Great! If I don’t do something soon I’ll lose him. Obviously everyone’s pretty busy with their own thing. Well, to hell with it! I’ll go after him with my one gun . . .
The German pilot had not noticed me yet. I dove down, coming in on his tail from below, hoping he couldn’t see me. Have to make this one good or I’m in trouble. I waited as long as I could — took careful aim — and pulled the trigger. The tracers putt-putted out from the one barrel, looking puny and inadequate, but there were strikes and the plane started to smoke. Good God! I actually hit him! The plane slid off to the left and crashed into the ground.
The fifth for the day!
All of a sudden it fell quiet. Something had changed. I looked around and could see only Mustangs milling about. Again — The impression of a peaceful sunny landscape marred only by 20 or 25 fires scattered throughout the acres of green below.
“Seldom Leader here,” I said. “Let’s go home.”
At the debriefing we tallied up the score. We lost five planes but destroyed 29, making the 353rd’s greatest single day’s air victory of the war. Major Elder also shot down five, which also broke a record for the Eighth Air Force — the only time two pilots of the same group got five apiece in one engagement.
Note from Tosh: I have partially completed a series in the Single Ship Logbook titled “Beautiful Aviation Art” that honors both WWII aviators and the artists who depict specific wartime events with a skill that I can barely comprehend.
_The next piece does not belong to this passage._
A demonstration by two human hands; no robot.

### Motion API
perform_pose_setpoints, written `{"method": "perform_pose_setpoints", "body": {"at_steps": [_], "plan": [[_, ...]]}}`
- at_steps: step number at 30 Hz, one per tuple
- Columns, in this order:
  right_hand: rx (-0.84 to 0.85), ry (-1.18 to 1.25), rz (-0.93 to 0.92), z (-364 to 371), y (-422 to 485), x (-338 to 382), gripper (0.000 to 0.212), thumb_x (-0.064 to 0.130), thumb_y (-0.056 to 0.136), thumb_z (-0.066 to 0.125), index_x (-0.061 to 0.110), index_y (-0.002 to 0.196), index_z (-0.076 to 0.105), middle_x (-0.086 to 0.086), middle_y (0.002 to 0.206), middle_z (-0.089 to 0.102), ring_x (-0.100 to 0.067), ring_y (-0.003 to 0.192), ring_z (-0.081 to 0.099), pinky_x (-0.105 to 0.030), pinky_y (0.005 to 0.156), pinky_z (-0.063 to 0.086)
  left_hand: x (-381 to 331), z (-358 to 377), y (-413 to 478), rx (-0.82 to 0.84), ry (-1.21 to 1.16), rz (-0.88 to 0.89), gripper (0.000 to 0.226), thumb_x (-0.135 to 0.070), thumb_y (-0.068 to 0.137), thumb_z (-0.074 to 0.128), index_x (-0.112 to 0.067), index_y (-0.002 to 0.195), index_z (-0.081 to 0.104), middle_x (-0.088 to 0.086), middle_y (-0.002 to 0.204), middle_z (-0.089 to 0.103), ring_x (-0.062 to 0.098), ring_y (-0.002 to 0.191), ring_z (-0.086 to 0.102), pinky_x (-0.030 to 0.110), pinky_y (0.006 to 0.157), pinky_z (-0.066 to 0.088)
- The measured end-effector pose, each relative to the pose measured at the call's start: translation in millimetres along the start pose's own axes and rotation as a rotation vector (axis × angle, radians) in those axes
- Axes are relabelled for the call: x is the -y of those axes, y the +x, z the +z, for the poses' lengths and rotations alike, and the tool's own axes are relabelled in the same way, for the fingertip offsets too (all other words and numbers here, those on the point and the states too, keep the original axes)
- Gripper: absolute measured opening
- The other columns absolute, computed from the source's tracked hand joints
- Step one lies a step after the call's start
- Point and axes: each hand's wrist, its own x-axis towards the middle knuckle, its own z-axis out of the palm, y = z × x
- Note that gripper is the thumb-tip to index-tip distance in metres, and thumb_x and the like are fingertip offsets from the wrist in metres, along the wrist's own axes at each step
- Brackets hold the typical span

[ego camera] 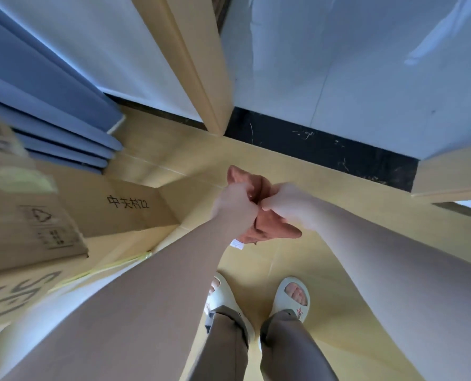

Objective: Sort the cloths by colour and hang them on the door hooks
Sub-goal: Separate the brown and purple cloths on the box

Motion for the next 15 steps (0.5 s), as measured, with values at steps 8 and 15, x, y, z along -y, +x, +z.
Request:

As an addendum to Wayne’s story, I have inserted an image of a painting that is not part of my original source material for the art series, but could stand its ground in any collection, anywhere, anytime. Here are the details, followed by the image:
- “The Long Ride Home” by William Phillips
- Signed Limited Anniversary Edition Giclee on Canvas, Unframed
- Image Size: 31 X 21 in.
- Edition Size: Not to Exceed 150
- Available here
Text accompanying the painting on the website gallery: By late-1944, the Allies controlled the skies over the newly liberated countries of Western Europe. But when the bombers of the mighty Eighth Air Force ventured into the heart of Nazi Germany, few missions proceeded without their fighter escorts close at hand. Now, for only a short time, the classic William S. Phillips homage to the bond between the Flying Fortresses and their “Little Friends” is available as a Greenwich Workshop Anniversary Edition.
The Long Ride Home features the P51-D Mustang Betty-E piloted by Lieutenant Colonel Wayne Blickenstaff of the 350th Fighter Squadron/353rd Fighter Group. “Ramrod” was the code word that designated these escort missions. Blickenstaff became a double ace during the war, incredibly shooting down five of those ten enemy aircraft in a single mission to become an Ace in a day.
By the war’s end, Blickenstaff would receive the Distinguished Service Cross, the Silver Star, the Distinguished Flying Cross with three oak leaf clusters and the Air Medal with seven oak leaf clusters. The 353rd would be credited with destroying 330.5 enemy aircraft in the air and another 414 on the ground. These were the “Little Friends” you wanted around when the going got tough.
A raid into Germany meant a long day and a long mission. It was a grueling, intense and deadly endeavor that was not without its moments of serenity, beauty and a comradeship known only to men at war. The men are tired, and some in this armada may be wounded. Soon, with what little light there is left in the day, the groups will separate and return to their bases for debriefing and rest following The Long Ride Home.